Go from the first line below to the one with "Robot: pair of" and print each line exactly.

» **Dataset content**:
■ ■ ■ ■

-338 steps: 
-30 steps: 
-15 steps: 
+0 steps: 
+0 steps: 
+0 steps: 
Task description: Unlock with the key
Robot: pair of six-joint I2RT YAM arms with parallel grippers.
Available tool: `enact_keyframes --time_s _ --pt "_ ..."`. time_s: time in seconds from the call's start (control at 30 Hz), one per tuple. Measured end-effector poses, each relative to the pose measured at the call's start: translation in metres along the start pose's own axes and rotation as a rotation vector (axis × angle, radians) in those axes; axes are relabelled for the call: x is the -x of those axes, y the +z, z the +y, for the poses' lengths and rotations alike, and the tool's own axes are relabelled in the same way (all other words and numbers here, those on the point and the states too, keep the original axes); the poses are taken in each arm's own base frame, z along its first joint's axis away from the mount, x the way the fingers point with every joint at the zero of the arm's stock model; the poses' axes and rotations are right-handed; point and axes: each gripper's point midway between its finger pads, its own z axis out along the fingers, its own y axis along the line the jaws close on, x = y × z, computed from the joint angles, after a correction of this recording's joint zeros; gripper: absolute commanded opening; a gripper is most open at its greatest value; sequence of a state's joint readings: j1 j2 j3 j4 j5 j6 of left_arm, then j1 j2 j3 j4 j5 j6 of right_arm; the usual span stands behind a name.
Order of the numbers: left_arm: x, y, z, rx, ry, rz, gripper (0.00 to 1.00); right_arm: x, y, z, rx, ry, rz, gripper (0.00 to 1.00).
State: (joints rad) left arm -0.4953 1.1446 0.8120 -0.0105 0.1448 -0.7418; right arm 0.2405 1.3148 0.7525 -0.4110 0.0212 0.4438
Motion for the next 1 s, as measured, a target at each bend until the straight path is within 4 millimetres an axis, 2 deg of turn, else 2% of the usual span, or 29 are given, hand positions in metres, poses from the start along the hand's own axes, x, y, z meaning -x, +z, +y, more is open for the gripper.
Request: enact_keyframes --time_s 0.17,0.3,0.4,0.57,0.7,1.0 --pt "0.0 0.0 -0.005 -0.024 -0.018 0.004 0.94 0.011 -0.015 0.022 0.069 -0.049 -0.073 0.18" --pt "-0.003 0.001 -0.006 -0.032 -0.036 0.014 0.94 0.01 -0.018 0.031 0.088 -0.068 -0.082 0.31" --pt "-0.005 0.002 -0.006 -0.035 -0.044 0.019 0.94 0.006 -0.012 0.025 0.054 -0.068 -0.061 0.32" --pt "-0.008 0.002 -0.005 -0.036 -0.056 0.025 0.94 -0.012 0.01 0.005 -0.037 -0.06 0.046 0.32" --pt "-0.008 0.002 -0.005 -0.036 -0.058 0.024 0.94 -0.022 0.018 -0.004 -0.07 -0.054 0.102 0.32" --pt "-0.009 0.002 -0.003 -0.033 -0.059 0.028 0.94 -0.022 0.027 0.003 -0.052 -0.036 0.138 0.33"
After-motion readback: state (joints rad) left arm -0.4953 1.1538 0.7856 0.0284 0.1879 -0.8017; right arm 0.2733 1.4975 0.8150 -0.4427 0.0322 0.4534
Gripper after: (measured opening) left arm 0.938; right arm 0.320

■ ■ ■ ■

» **Answer space**:
-338 steps: 
-30 steps: 
-15 steps: 
+0 steps: 
+0 steps: 
+0 steps: 
Task description: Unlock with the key
Robot: pair of six-joint I2RT YAM arms with parallel grippers.

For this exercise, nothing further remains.